> [TASK]:
Within the records below is a range that opens at the line with "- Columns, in" and closes at the line with "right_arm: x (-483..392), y". Return that range word for word, both ends included, and only that range.

> [Items from a data source]:

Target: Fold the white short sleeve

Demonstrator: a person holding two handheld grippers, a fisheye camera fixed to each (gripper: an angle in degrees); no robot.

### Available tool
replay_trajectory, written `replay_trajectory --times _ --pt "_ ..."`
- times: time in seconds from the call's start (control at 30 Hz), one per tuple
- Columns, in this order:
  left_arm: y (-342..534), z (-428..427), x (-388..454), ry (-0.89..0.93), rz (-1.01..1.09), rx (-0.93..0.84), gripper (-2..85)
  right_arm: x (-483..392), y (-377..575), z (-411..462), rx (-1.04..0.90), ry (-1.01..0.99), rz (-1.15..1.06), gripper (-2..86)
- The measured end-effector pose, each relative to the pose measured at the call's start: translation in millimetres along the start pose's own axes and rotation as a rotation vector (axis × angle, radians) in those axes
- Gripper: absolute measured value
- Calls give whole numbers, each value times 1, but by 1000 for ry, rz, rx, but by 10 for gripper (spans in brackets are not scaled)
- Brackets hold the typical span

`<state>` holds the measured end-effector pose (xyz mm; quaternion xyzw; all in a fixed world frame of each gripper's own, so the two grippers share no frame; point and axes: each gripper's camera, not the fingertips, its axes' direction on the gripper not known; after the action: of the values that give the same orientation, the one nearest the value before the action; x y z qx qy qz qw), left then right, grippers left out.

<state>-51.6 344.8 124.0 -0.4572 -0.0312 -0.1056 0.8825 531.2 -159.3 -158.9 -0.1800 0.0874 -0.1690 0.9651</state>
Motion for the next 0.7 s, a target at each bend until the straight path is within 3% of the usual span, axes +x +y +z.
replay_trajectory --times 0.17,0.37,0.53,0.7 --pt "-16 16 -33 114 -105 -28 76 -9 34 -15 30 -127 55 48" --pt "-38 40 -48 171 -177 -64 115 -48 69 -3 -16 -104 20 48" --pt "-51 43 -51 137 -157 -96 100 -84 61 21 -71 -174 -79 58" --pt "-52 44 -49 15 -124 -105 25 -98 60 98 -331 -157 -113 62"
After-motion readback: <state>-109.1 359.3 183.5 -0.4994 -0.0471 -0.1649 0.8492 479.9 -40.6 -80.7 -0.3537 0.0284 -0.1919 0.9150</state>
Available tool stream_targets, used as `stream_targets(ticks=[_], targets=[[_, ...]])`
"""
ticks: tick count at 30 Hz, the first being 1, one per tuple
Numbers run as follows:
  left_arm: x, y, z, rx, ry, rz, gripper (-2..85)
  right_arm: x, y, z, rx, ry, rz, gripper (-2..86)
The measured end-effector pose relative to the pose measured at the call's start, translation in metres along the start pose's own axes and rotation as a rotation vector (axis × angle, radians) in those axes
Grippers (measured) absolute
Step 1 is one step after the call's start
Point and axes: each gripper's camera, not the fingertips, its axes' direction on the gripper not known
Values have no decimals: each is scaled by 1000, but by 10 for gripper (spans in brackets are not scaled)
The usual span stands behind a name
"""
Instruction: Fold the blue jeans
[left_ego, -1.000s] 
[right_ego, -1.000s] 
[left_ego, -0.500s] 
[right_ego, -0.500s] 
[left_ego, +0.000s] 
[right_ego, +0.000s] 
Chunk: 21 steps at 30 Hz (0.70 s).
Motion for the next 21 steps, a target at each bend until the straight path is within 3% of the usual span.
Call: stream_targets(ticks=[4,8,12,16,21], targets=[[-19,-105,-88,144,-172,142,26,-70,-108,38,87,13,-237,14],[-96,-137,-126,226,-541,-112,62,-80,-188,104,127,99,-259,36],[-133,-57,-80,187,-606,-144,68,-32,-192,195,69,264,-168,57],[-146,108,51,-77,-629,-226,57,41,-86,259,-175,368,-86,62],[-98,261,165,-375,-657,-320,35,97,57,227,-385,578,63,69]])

> [YOUR RESPONSE]:
- Columns, in this order:
  left_arm: y (-342..534), z (-428..427), x (-388..454), ry (-0.89..0.93), rz (-1.01..1.09), rx (-0.93..0.84), gripper (-2..85)
  right_arm: x (-483..392), y (-377..575), z (-411..462), rx (-1.04..0.90), ry (-1.01..0.99), rz (-1.15..1.06), gripper (-2..86)

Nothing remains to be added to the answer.